Saturday, 12 September 2009

Tim Powers' ON STRANGER TIDES will be the new PIRATES OF THE CARIBBEAN movie

Tim Powers' 1988 novel On Stranger Tides, featuring piracy and adventure on the high seas, has been an influential novel. A young Lucasfilm Games designer called Ron Gilbert read the novel, loved it, and used parts of it as inspiration for his classic Secret of Monkey Island computer game, along with Disney's 'Pirates of the Caribbean' adventure ride. In 2003 Disney released the Pirates of the Caribbean movie, a fine adventure yarn featuring a superb turn from Johnny Depp as Captain Jack Sparrow. It's storyline was also eyebrow-raisingly close to that of The Secret of Monkey Island (ghost pirates, unproven 'new' pirate hero, rescuing the governor/governor's daughter from the ghost pirate leader etc).

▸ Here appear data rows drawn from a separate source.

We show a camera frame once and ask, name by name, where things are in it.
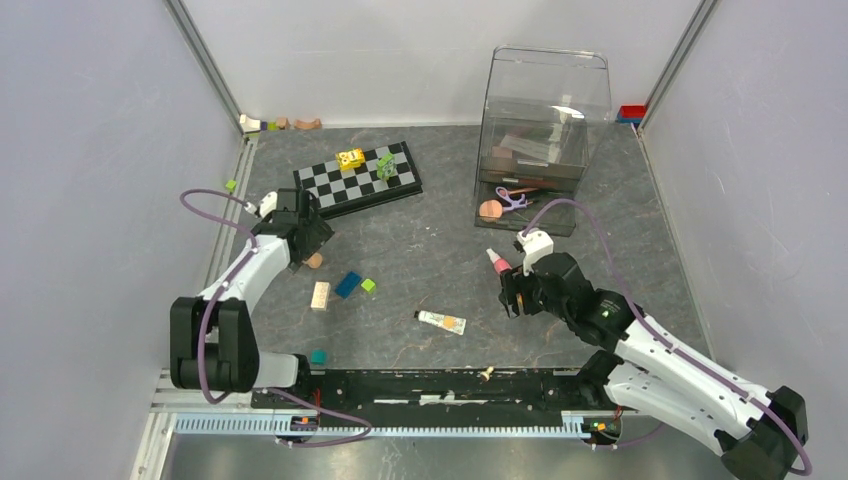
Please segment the beige makeup sponge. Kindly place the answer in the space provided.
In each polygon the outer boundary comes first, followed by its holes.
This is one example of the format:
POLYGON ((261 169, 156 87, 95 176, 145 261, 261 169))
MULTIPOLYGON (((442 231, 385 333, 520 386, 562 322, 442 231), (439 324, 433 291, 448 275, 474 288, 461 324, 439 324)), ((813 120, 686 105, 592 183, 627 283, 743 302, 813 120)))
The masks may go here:
POLYGON ((324 262, 324 257, 321 253, 315 253, 311 255, 308 259, 304 261, 304 264, 307 265, 310 269, 318 269, 322 266, 324 262))

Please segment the pink bottle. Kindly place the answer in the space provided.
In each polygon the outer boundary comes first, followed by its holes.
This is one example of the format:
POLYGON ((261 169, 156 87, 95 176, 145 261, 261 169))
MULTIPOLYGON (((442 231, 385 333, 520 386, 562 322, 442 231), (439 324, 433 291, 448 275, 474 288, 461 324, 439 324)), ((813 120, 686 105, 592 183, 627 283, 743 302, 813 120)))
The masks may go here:
POLYGON ((486 254, 490 262, 492 263, 495 272, 498 275, 512 270, 512 266, 510 265, 510 263, 502 256, 500 256, 497 252, 495 252, 493 249, 487 248, 486 254))

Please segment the cream wooden block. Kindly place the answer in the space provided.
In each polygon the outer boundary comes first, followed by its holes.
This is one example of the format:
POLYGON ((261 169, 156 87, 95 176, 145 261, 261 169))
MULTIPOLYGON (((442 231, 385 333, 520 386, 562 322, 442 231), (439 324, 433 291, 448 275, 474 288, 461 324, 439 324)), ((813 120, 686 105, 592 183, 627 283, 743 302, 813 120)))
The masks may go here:
POLYGON ((310 309, 313 311, 326 311, 329 303, 330 283, 318 281, 314 284, 310 309))

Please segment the blue block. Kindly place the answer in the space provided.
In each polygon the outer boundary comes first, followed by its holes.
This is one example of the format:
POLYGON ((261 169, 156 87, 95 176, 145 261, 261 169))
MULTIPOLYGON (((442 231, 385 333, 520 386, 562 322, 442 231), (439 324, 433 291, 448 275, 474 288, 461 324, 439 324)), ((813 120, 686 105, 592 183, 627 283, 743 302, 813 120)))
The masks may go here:
POLYGON ((342 299, 347 299, 360 285, 361 281, 362 277, 358 273, 349 271, 336 285, 334 293, 342 299))

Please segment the white cream tube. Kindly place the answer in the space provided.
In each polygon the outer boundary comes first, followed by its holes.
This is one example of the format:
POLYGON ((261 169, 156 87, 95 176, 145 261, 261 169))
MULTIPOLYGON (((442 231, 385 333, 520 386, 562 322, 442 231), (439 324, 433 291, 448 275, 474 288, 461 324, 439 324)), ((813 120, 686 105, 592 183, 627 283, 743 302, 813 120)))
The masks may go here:
POLYGON ((414 318, 422 323, 443 329, 462 336, 466 328, 466 320, 451 315, 435 313, 427 310, 416 310, 414 318))

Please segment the peach powder puff brush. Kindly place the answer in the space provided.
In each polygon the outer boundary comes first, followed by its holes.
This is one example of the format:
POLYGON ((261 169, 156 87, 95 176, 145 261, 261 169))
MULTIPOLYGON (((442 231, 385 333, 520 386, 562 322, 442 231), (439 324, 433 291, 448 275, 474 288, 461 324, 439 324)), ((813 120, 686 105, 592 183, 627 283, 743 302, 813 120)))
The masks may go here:
POLYGON ((496 222, 503 215, 503 204, 499 200, 486 200, 478 209, 478 218, 485 222, 496 222))

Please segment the clear acrylic makeup organizer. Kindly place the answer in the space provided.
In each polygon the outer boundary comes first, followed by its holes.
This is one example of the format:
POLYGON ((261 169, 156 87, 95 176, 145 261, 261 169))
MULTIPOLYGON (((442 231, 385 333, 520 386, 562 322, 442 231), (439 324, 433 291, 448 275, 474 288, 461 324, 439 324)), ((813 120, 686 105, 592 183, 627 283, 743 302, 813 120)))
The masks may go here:
POLYGON ((602 54, 497 47, 478 144, 475 225, 518 231, 548 202, 574 199, 611 120, 602 54))

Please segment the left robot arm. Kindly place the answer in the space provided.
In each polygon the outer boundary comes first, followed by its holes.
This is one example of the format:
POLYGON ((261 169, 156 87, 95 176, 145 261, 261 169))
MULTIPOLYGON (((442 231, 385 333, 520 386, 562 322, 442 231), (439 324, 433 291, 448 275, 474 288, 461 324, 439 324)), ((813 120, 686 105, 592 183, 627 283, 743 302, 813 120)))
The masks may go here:
POLYGON ((288 406, 302 407, 314 394, 306 357, 261 351, 251 314, 281 272, 296 272, 334 232, 320 214, 318 198, 302 188, 279 189, 258 204, 240 204, 256 217, 254 226, 217 220, 245 235, 239 255, 201 292, 171 305, 171 382, 200 391, 210 403, 231 393, 276 387, 288 406))

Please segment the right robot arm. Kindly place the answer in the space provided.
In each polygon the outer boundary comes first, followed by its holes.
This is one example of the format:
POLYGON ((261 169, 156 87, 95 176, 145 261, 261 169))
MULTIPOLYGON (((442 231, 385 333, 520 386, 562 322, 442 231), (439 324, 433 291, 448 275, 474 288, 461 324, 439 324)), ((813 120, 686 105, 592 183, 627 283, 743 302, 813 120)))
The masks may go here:
POLYGON ((811 474, 800 394, 770 391, 715 364, 626 296, 593 287, 566 253, 546 255, 530 271, 488 255, 509 315, 549 313, 598 347, 578 375, 585 405, 612 401, 648 414, 704 445, 738 479, 811 474))

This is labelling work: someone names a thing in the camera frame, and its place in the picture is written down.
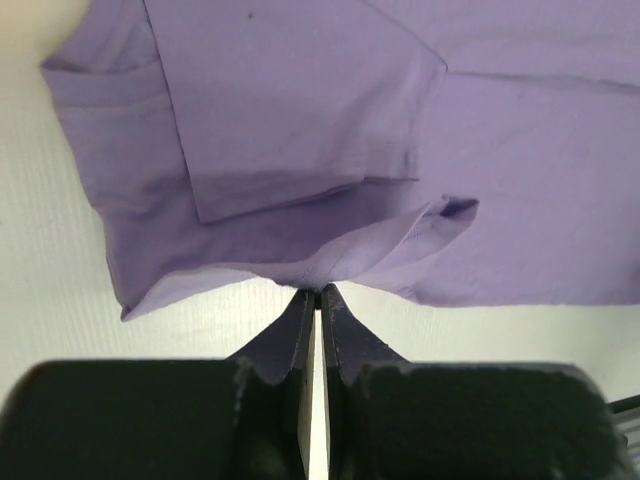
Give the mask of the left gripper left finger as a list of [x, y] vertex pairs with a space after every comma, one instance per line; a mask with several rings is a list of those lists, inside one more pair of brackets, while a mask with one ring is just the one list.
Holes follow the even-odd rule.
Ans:
[[5, 479], [303, 479], [315, 299], [225, 359], [57, 360], [1, 411]]

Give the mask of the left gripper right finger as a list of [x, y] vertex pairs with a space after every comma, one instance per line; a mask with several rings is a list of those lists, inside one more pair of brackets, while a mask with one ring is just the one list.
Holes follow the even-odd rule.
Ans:
[[554, 363], [418, 363], [319, 297], [333, 479], [626, 479], [599, 389]]

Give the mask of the purple t shirt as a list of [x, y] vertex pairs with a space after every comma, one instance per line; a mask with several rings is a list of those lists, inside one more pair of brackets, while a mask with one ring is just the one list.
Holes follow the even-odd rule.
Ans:
[[125, 319], [639, 300], [635, 1], [94, 1], [41, 71]]

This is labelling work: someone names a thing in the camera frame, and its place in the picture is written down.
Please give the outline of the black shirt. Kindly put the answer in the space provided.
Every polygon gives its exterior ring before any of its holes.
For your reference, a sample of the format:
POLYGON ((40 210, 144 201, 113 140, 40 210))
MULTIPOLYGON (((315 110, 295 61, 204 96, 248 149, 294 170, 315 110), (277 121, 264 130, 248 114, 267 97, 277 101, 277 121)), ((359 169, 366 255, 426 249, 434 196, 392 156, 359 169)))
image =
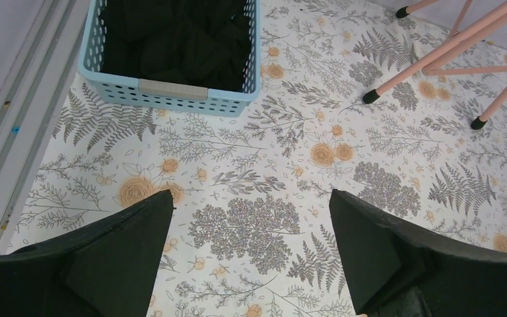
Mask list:
POLYGON ((102 72, 240 91, 250 54, 245 1, 109 1, 102 72))

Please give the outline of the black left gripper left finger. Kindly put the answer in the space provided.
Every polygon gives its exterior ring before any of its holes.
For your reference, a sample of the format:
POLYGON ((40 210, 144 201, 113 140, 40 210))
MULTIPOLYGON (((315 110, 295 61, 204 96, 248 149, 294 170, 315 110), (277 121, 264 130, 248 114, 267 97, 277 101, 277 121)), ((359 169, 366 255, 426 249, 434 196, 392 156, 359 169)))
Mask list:
POLYGON ((164 190, 0 255, 0 316, 144 316, 173 211, 164 190))

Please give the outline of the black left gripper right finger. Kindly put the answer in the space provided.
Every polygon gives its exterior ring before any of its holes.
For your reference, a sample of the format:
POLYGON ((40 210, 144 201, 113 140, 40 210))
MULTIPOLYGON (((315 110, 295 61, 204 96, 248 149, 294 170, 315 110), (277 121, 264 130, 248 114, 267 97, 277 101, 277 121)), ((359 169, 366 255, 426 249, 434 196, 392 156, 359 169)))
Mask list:
POLYGON ((357 314, 507 316, 507 253, 442 236, 341 190, 329 211, 357 314))

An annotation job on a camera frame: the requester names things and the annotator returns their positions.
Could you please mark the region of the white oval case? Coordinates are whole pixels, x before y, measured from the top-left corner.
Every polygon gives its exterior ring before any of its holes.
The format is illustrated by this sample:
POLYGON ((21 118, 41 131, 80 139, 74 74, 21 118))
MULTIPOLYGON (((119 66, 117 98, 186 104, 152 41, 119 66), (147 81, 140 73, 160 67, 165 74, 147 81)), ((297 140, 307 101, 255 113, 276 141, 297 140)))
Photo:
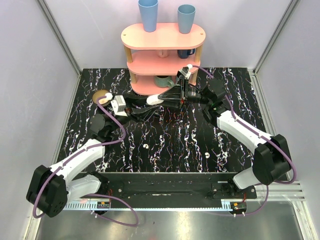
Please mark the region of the white oval case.
POLYGON ((164 100, 159 99, 159 95, 158 94, 150 95, 146 99, 146 104, 149 105, 149 106, 159 105, 159 104, 161 104, 163 102, 164 102, 164 100))

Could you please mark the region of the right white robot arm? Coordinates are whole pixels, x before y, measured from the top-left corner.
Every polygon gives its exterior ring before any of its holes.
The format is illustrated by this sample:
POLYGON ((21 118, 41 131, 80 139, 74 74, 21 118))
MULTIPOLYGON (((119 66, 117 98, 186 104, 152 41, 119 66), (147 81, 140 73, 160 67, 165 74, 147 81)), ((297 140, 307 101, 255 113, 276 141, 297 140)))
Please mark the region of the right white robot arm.
POLYGON ((286 138, 263 132, 236 115, 223 82, 214 80, 203 89, 197 89, 182 78, 156 99, 158 104, 176 108, 184 102, 203 104, 202 114, 208 123, 232 135, 253 153, 252 166, 237 173, 227 185, 230 197, 239 198, 253 185, 279 182, 282 176, 294 170, 286 138))

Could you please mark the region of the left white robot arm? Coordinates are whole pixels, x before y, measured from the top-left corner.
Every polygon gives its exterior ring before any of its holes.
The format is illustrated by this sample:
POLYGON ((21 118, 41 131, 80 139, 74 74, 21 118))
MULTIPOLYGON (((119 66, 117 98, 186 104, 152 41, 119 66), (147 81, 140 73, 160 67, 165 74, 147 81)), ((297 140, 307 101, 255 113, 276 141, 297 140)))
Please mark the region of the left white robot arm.
POLYGON ((148 119, 163 103, 159 95, 113 96, 106 93, 96 100, 99 111, 90 118, 91 137, 81 148, 49 167, 38 166, 32 175, 26 200, 33 205, 32 216, 57 216, 71 201, 93 194, 103 198, 108 193, 108 180, 97 172, 75 177, 94 161, 102 158, 107 148, 126 138, 124 125, 148 119))

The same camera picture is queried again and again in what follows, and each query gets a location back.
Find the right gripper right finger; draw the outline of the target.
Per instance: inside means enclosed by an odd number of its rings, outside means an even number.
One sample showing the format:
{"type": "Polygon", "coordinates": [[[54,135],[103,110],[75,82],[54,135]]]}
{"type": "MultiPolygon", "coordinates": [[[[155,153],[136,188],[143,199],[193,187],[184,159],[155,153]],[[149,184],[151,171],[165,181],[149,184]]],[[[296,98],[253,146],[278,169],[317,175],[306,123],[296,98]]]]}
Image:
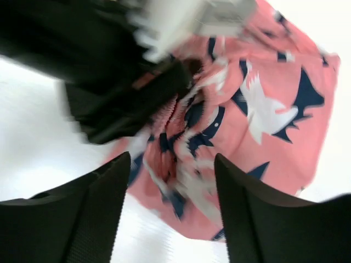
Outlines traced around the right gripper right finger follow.
{"type": "Polygon", "coordinates": [[[230,262],[350,262],[350,195],[313,203],[214,161],[230,262]]]}

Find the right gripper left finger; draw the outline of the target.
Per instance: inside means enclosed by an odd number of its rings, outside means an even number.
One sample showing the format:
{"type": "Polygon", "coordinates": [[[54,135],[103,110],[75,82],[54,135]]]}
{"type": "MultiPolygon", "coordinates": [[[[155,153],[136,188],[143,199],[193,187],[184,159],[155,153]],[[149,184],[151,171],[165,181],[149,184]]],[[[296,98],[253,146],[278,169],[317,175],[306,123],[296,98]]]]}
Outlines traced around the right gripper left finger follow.
{"type": "Polygon", "coordinates": [[[109,262],[130,165],[125,152],[29,199],[2,201],[1,262],[109,262]]]}

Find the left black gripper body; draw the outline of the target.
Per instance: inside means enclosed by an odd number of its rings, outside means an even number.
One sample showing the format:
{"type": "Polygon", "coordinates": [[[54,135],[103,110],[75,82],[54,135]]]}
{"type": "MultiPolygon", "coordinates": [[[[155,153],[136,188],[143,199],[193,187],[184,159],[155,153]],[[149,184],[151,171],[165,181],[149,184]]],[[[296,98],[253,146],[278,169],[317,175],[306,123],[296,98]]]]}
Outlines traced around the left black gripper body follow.
{"type": "Polygon", "coordinates": [[[190,91],[175,58],[149,62],[131,11],[145,1],[1,1],[1,55],[61,80],[90,143],[133,136],[190,91]]]}

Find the pink shark print shorts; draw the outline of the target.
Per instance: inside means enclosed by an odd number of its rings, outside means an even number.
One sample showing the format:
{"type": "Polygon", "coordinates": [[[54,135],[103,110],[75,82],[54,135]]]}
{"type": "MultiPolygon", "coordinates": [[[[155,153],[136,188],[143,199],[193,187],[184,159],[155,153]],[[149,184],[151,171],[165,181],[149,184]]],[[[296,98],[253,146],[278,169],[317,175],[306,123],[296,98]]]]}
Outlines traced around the pink shark print shorts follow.
{"type": "Polygon", "coordinates": [[[173,52],[194,73],[190,93],[111,153],[131,155],[128,193],[191,239],[225,239],[217,154],[294,195],[312,181],[326,135],[339,57],[268,2],[255,5],[238,36],[193,36],[173,52]]]}

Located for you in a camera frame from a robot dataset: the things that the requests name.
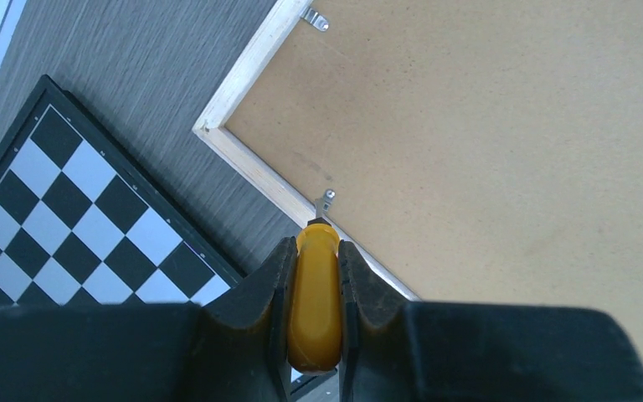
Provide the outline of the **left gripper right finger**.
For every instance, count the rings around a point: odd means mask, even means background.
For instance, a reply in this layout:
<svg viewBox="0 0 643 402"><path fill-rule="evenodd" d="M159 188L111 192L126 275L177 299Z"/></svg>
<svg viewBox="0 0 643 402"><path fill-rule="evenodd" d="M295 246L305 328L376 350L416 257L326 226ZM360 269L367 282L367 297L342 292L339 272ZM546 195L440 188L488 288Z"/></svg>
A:
<svg viewBox="0 0 643 402"><path fill-rule="evenodd" d="M643 363L592 309L411 301L338 249L343 401L643 401Z"/></svg>

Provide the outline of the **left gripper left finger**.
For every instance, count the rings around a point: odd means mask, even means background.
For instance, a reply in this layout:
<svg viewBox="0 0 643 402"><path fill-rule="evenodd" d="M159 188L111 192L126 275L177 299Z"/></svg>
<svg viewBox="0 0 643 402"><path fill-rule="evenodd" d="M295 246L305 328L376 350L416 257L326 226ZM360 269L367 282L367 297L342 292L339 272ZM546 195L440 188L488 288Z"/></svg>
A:
<svg viewBox="0 0 643 402"><path fill-rule="evenodd" d="M0 401L287 401L296 241L205 306L0 308Z"/></svg>

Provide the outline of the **orange handled screwdriver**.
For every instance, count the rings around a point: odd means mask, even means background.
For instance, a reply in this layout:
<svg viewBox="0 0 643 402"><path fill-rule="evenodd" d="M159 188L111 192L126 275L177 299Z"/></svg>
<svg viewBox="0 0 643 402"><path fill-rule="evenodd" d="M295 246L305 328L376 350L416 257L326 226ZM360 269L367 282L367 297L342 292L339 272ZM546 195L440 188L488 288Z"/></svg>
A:
<svg viewBox="0 0 643 402"><path fill-rule="evenodd" d="M296 238L287 344L288 361L301 374L324 374L341 358L340 241L327 217L316 215Z"/></svg>

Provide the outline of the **white wooden photo frame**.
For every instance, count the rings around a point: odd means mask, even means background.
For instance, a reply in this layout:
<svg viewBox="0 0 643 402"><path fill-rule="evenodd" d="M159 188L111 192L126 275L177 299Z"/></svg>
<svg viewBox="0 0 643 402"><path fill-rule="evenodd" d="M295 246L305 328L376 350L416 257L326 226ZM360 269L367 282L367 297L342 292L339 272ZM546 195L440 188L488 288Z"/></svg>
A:
<svg viewBox="0 0 643 402"><path fill-rule="evenodd" d="M196 134L290 218L337 197L332 220L406 296L436 294L434 192L423 166L441 130L431 110L454 23L503 36L545 1L279 1L195 123Z"/></svg>

The movie was a huge success and two sequels followed. With the original movie working due to it being a fast-paced romp, the sequels naturally were slow-paced, grim-faced and overlong films which pretty much only worked through the sheer acting abilities of Depp (rejoined by Geoffrey Rush as able support in the third movie). The third film seemed to definitively close the story, but the fact that it became only the third film in history to take more than $1 billion at the box office meant further movies were inevitable.


The fourth film was announced today as being named Pirates of the Caribbean: On Stranger Tides and (according to a report in the comments) that the fourth film will be a loose adaptation of Tim Powers' novel into the existing movie universe. Quite a lot of the book will have to be changed to reflect this (including the major characters), but Powers was amenable to the changes after getting a promise from Disney that Johnny Depp would have dinner with Powers and his wife and give them cameos in the film.*

An interesting choice. I wonder if this was a deliberate move and tip of the hat by the writers, or whether Disney was developing ideas that were close to the novel so they decided to snap up the rights to safeguard themselves? Either way, it should lead to multi-thousand percent increases in sales of the novel when the film comes out, which is a great result. And without Orlando Bloom and Keira Knightley, hopefully the new movie will be worth watching as well.

* Apprently this was a joke. What a missed opportunity!